If Icarus Could Fly è un album degli Haunt uscito per Shadow Kingdom Records
Stamane ho trovato davanti alla porta del mio garage una sorpresa di quelle che mi fanno saltellare in giro rombando di felicità tutto il giorno, uno di quei dischi affascinanti che sanno portare un soffio di piacevoli ricordi e una ventata di voglia di vivere. Essendo spesso occupato a rotolarmi felice tra bielle e pistoni (sono un centauro, bestia atipica, invero) mi era sfuggito il particolare che è primavera, ma ci sono qui gli Haunt a ricordarmelo!
Dietro una copertina minimale ma carina, che ricorda un po’ un certo periodo del fumetto americano più “artistico”, si cela un gran bell’album confezionato con cura e stile: il loro splendido If Icarus Could Fly, che certamente piacerà agli estimatori del classico metal anni ottanta come me.

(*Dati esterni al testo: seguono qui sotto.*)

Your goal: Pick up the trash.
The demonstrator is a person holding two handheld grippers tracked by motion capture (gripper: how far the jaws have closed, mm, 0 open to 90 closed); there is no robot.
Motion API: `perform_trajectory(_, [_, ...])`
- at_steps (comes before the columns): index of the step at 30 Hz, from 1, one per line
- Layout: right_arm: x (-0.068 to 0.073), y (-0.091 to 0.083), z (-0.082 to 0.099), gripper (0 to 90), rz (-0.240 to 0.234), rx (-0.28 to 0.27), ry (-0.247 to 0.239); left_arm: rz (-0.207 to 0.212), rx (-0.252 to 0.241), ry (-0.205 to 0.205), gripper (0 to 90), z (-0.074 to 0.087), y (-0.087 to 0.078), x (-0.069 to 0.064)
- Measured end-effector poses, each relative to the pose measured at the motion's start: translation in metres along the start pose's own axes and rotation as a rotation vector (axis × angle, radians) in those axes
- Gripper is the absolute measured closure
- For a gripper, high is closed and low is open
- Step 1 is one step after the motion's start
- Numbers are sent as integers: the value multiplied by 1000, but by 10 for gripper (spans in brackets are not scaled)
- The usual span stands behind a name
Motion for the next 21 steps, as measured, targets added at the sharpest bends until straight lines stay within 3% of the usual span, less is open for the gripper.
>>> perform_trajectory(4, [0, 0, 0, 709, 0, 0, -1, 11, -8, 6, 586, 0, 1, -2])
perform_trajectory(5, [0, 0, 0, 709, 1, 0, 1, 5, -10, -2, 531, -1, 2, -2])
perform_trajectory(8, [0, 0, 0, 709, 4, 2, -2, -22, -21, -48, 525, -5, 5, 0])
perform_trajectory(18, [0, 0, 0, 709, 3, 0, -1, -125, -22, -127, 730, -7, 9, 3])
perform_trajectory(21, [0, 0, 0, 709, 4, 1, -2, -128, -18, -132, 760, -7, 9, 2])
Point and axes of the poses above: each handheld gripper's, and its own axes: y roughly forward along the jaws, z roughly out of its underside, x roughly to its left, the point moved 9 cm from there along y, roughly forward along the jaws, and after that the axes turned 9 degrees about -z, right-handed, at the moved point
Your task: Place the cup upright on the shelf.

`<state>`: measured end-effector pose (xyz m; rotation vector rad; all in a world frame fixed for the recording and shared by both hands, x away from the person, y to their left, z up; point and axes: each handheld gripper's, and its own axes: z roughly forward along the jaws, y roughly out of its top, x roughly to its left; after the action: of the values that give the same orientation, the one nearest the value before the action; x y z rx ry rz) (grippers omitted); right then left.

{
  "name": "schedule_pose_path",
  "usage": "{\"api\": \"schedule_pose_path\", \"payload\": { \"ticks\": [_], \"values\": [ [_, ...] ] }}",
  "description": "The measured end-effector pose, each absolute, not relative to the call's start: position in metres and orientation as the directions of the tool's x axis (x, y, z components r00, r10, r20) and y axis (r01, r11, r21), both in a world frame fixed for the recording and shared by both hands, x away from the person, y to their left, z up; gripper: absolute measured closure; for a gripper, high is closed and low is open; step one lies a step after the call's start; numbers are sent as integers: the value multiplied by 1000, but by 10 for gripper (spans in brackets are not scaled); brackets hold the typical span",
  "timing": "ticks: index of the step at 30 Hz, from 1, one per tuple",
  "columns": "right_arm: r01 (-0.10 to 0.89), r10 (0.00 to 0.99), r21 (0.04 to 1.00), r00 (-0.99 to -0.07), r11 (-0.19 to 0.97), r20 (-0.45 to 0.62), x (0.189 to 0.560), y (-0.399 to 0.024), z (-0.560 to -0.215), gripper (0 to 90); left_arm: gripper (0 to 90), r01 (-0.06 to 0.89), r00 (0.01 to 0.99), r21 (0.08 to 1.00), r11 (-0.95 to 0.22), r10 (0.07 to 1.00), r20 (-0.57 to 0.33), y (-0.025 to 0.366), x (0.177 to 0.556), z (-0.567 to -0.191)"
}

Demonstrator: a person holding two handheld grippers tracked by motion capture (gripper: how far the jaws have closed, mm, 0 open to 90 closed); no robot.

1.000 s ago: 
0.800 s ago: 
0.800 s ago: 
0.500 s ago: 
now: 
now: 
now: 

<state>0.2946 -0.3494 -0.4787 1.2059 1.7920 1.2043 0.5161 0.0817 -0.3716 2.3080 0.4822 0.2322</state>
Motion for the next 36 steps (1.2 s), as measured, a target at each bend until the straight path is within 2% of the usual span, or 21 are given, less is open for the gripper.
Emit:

Contiene una miscela di sonorità vintage e ascoltarlo è un’esperienza deliziosa, un salto indietro nel tempo, a quando ancora la gente faceva musica col cuore e non con il pc. Come trovarsi di fronte a un motore a carburatori che sale di giri e profuma di benzina e olio caldo: sa di cose confortanti e solide.
Gli Haunt sono il progetto di quel simpatico mattacchione di Trevor William Church, ex chitarrista dei Beastmaker, che pur essendo californiano è affascinato dal suono della NWOBHM e ce lo dimostra anche in questo nuovo album, dal gusto retrò ma al contempo mai scontato.
Come nel precedente Burst Into Flames, uscito l’estate scorsa, anche in If Icarus Could Fly vi sono tracce di un sacco di gruppi storici (nelle armonie di Ghost, per esempio, è chiara la forte influenza degli Iron Maiden che tra l’altro emerge più volte).
Non crediate, però, che gli Haunt si riducano a una piacevole imitazione! Sono un gruppo che suona e compone del sano metal, spaziando nelle più disparate sfaccettature del “tempo che fu” con una freschezza ed una curiosità davvero esemplari.
In tutte le otto tracce che compongono questo loro secondo disco, i componenti della band danno ottima prova delle proprie capacità, confezionando un raffinato prodotto che si lascia ascoltare e non risulta mai pesante. Il lavoro delle chitarre in particolare è determinante.
Trevor Church ha voluto accanto a sé John Michael Tucker, altro ex Beastmaker, e i passaggi in cui i due fanno emergere i loro strumenti all’unisono (a sentire Clarion rischierete, come me, d commuovervi) sono magistrali. Unica pecca, forse, il fatto che in alcuni momenti una voce più potente avrebbe potuto giovare all’insieme dando un mordente che spesso manca al buon Church.
It’s In My Hands, pezzo già in circolazione da qualche mese a fare da apripista all’album, è un gioiellino che sa andare in crescendo e coinvolge con la sua forza trascinante l’ascoltatore, ma è sentendo Defender, pezzo in chiusa dell’album, che la voglia di uscire sotto il sole a scaldarmi la criniera diventa davvero troppo forte. Sto meditando seriamente di rimandare tutti gli impegni e buttarmi in un misto veloce, godendomi il buonumore che questo album mi ha trasmesso.
Alla prossima cari equini, motorizzati e non!